> Recorded data:
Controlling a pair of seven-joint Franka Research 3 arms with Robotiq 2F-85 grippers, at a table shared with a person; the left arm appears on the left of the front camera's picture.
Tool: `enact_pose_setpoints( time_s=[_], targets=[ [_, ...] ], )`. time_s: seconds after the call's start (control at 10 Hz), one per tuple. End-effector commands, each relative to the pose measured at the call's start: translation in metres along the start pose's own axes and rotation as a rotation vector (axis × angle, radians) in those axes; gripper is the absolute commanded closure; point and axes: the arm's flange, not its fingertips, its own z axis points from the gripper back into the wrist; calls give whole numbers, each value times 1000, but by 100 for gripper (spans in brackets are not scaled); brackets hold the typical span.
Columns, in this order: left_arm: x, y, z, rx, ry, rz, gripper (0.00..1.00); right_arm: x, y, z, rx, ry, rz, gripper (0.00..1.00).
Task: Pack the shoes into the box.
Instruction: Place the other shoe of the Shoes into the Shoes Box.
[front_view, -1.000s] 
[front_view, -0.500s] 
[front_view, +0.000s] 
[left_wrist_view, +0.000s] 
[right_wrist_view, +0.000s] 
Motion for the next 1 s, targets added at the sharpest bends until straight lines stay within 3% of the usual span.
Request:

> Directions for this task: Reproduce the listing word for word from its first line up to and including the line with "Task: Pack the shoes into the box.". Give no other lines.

> Task answer:
Controlling a pair of seven-joint Franka Research 3 arms with Robotiq 2F-85 grippers, at a table shared with a person; the left arm appears on the left of the front camera's picture.
Tool: `enact_pose_setpoints( time_s=[_], targets=[ [_, ...] ], )`. time_s: seconds after the call's start (control at 10 Hz), one per tuple. End-effector commands, each relative to the pose measured at the call's start: translation in metres along the start pose's own axes and rotation as a rotation vector (axis × angle, radians) in those axes; gripper is the absolute commanded closure; point and axes: the arm's flange, not its fingertips, its own z axis points from the gripper back into the wrist; calls give whole numbers, each value times 1000, but by 100 for gripper (spans in brackets are not scaled); brackets hold the typical span.
Columns, in this order: left_arm: x, y, z, rx, ry, rz, gripper (0.00..1.00); right_arm: x, y, z, rx, ry, rz, gripper (0.00..1.00).
Task: Pack the shoes into the box.

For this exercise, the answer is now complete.